- Year: 1982–1984
- Period: Contemporary
- Dedication: Péter Eötvös
- Performed: 12 November 1984: Paris
- Scoring: Chamber ensemble

= Mouvement (– vor der Erstarrung) =

Mouvement (– vor der Erstarrung) [Movement (– before freezing)], is a composition for a small ensemble by Helmut Lachenmann, written between 1982 and 1984. The music's use of extended techniques exemplifies the style the composer calls musique concrète instrumentale.

== History ==
The work was composed on a commission of the Ensemble intercontemporain and is dedicated to Péter Eötvös. The work was premiered on 12 November 1984 at the Théâtre du Rond-Point in Paris, by the ensemble conducted by Eötvös. It was published by Breitkopf & Härtel.

The Mouvement (– vor der Erstarrung) refers to the last movements before stiffening in death. The music represents a life of bursts and decomposition. This decomposition is not treated or, worse, celebrated as a natural process, but rather suggested by the fracture of the sound (i.e. by the "melodic" modification of the distortion factor, in the case of percussive events, or by the use of mute, etc.).
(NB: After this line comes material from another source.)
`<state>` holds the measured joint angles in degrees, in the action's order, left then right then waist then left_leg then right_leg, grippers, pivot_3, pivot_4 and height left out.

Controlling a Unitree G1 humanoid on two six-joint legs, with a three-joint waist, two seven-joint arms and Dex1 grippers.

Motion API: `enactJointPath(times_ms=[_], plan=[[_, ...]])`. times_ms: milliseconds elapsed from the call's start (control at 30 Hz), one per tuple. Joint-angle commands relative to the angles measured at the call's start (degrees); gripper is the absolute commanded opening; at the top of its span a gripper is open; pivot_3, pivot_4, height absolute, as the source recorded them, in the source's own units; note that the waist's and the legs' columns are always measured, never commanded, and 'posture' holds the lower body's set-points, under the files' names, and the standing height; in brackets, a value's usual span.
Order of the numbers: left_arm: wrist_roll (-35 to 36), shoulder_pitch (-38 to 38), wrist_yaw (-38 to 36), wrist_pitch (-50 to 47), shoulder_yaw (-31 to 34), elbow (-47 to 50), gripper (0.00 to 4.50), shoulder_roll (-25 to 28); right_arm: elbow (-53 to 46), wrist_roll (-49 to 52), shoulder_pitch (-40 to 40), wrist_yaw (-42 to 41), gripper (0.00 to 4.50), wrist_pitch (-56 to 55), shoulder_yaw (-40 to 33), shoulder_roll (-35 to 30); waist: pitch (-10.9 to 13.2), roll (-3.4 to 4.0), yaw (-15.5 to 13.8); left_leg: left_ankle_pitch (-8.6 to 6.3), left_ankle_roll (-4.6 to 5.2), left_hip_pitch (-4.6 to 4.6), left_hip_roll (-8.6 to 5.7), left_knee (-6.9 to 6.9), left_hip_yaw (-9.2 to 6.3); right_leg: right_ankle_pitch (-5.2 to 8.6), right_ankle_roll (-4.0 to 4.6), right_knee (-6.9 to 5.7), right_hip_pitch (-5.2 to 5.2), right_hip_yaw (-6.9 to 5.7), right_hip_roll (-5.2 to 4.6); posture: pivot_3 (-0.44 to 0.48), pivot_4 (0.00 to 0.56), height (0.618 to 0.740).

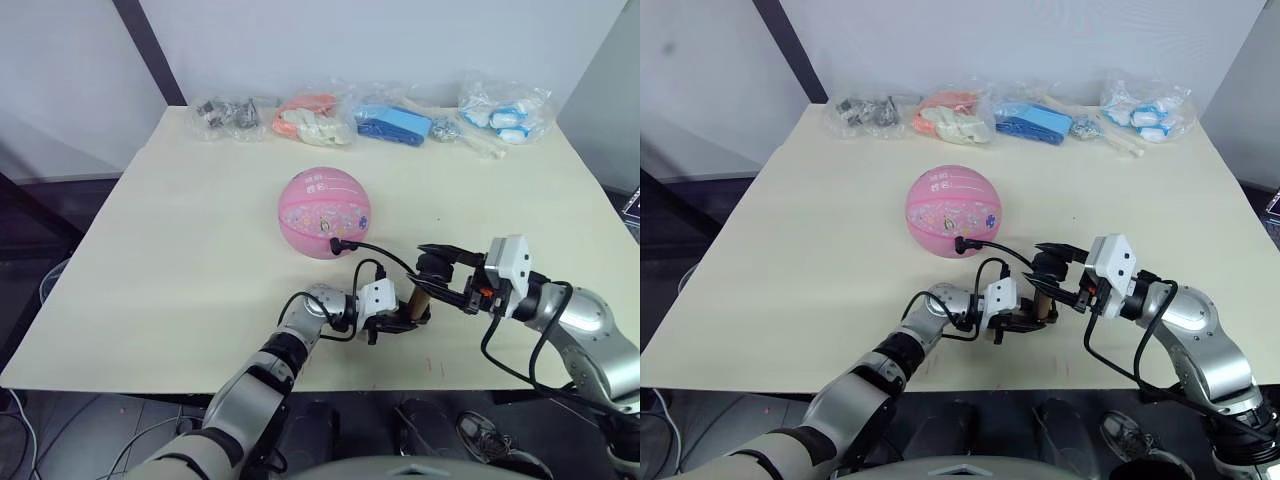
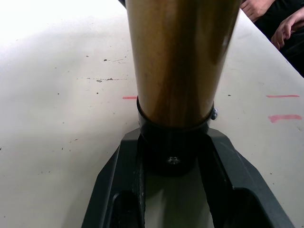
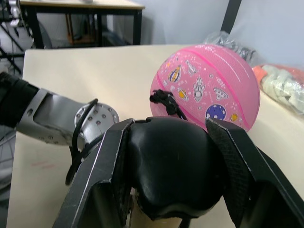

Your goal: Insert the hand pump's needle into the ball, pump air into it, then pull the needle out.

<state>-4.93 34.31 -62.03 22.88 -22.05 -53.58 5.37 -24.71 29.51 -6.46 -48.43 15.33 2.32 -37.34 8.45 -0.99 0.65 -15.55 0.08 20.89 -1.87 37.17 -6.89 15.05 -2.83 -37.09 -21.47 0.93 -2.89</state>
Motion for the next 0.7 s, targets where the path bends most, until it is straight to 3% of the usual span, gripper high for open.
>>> enactJointPath(times_ms=[33,433,700], plan=[[-3.2,-2.1,0.6,-2.3,-1.5,-3.9,1.11,1.6,-5.6,6.5,-3.9,1.3,1.93,5.2,-5.3,-1.7,0.0,0.02,0.0,0.0,0.0,0.01,0.0,0.0,-0.01,-0.01,0.02,0.0,0.0,-0.01,0.0,0.0,0.15,0.74],[-3.4,-1.9,0.4,-1.8,-1.6,-4.2,1.11,1.8,-10.0,23.4,-15.2,2.0,1.93,15.4,-18.1,-8.9,0.1,0.09,0.0,0.0,0.0,0.16,0.0,0.01,-0.04,-0.02,0.03,0.01,-0.1,-0.04,-0.03,0.0,0.15,0.74],[-3.4,-1.8,0.1,-1.8,-1.7,-4.2,1.11,1.8,-7.7,29.5,-21.2,1.8,1.93,17.9,-21.8,-12.2,0.2,0.15,0.0,0.0,0.0,0.21,0.0,0.02,-0.04,-0.02,0.04,0.0,-0.13,-0.06,-0.05,0.0,0.15,0.74]])
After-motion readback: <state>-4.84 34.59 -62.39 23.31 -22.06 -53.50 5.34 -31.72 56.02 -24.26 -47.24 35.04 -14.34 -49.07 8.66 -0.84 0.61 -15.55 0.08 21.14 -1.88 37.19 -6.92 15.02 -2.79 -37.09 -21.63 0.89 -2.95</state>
At the beginning, there seems to be no connection between the notes played. Almost all of them are separate notes, which do not seem to have any connection with each other, similar to John Cage's Atlas Eclipticalis (1962). The sound image is mainly silent. During the first minutes this alienating effect persists; it is amplified by the fact that an instrument is sometimes turned on in the traditional way, at other times instruments are electronically amplified, at other times not, and at other times the composer allows an instrument to be played in a way that the composer himself has devised.
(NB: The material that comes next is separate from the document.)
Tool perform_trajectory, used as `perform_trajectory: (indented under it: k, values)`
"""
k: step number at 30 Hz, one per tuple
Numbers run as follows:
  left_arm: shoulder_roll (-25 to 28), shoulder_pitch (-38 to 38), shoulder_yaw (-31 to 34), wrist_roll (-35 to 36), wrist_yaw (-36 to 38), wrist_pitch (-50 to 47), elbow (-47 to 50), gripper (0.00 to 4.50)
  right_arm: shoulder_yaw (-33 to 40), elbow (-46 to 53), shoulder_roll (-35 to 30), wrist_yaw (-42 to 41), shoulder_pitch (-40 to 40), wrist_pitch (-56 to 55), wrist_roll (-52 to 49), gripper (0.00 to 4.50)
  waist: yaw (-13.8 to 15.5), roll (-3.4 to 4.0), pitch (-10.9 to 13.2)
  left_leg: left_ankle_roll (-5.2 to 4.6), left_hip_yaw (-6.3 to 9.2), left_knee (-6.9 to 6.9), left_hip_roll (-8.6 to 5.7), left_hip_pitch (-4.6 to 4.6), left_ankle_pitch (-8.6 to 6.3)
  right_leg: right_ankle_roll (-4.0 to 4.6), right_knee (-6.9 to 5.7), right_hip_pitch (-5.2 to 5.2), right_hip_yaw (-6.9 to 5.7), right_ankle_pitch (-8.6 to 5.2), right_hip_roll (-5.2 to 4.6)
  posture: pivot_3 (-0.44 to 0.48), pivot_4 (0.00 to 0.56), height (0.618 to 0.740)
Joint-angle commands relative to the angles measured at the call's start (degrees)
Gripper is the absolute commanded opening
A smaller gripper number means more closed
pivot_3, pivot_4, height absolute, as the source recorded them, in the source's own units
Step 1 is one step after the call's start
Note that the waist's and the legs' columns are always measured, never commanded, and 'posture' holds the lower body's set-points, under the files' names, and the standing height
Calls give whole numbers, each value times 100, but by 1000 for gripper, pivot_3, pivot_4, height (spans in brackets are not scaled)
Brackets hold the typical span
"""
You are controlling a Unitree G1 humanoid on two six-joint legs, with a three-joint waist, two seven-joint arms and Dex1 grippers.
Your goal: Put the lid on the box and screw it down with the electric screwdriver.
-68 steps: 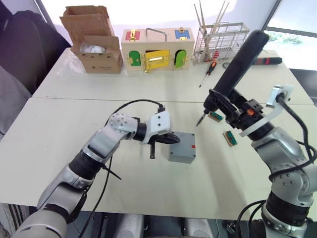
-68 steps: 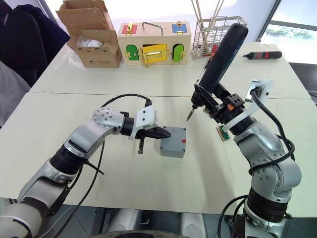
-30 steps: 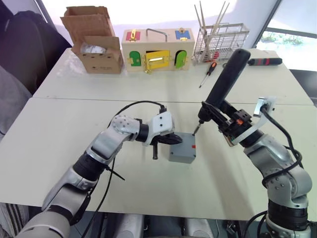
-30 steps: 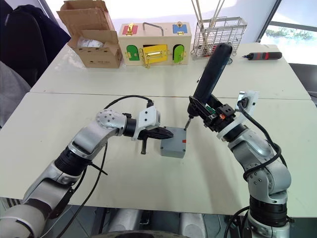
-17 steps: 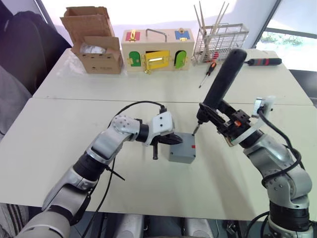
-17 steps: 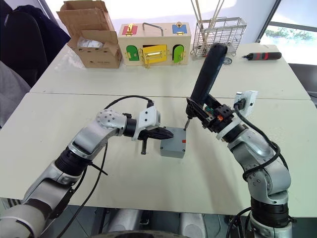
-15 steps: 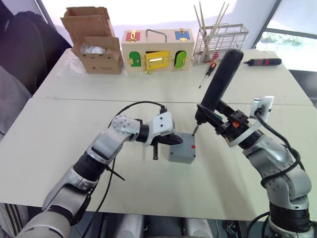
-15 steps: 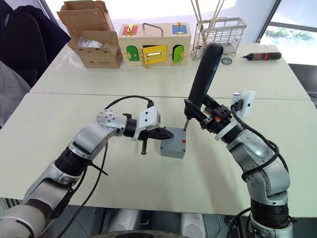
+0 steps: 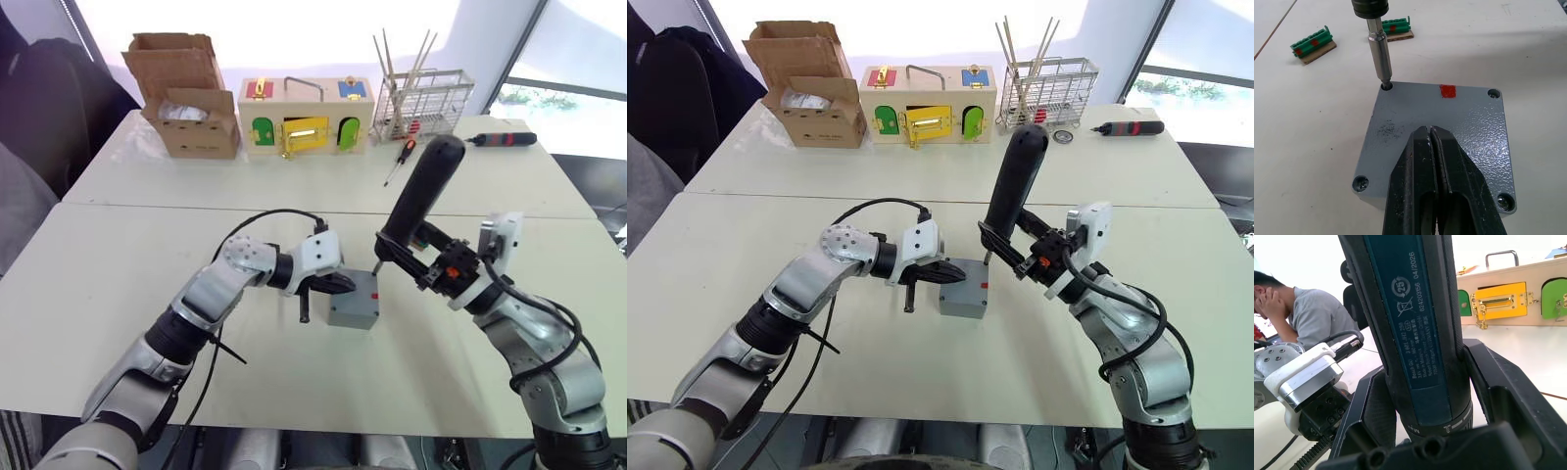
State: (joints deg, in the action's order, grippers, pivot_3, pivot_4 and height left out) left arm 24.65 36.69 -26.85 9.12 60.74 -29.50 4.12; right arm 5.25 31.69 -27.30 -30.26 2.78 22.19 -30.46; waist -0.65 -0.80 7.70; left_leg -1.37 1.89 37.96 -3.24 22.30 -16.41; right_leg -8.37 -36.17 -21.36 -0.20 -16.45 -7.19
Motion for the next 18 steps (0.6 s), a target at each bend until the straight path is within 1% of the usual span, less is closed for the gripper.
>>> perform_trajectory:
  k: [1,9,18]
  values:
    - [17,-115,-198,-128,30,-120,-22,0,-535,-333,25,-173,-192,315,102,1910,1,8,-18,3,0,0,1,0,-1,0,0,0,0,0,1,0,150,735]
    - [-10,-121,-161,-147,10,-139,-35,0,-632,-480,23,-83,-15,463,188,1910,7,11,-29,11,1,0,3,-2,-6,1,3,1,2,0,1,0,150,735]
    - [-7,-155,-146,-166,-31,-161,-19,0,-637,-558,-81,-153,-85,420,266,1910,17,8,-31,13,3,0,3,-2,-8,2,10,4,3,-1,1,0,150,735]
Slowly but surely they are no longer separate tones/notes but tones/notes series within an instrument; it happens more and more often. Also, ensemble players enter, until after sixteen minutes everything starts to coincide. A timbre is created that is known from Classical music, even a measure format seems to be present. However, this interaction is of short duration. After the interplay everything falls apart again and the piece ends as the beginning, more silence than music. There is no final chord and there is not even a final note. The work just stops.

The title can be explained by the fact that the music seems to rise out of nowhere and move. The alternation of tones / notes seems to be based on coincidence, yet the music eventually gets off to a natural start; for example, there are no sudden transitions to more tones / notes or playing together; it happens via an almost natural way. The same applies more or less to the crumbling of the whole; after having been in full swing one brakes off and at the end (?) one comes to a complete standstill (rigidity).

The music is scored for:
- flute, doubling piccolo; alto flute, doubling piccolo; 2 clarinets, 1 doubling bass clarinet,
- 2 trumpets,
- 2 violas, 2 cellos, 1 double bass,
- 3 percussionists: 2 xylorimbas, timpani.

== Recordings ==
- Mouvement (– vor der Erstarrung); Consolation I & II, Klangforum Wien conducted by Hans Zender, Kairos, 1998.
- Schwankungen am Rand; Mouvement; Zwei Gefühle, Ensemble Modern, conducted by Péter Eötvös, ECM Records, 2002.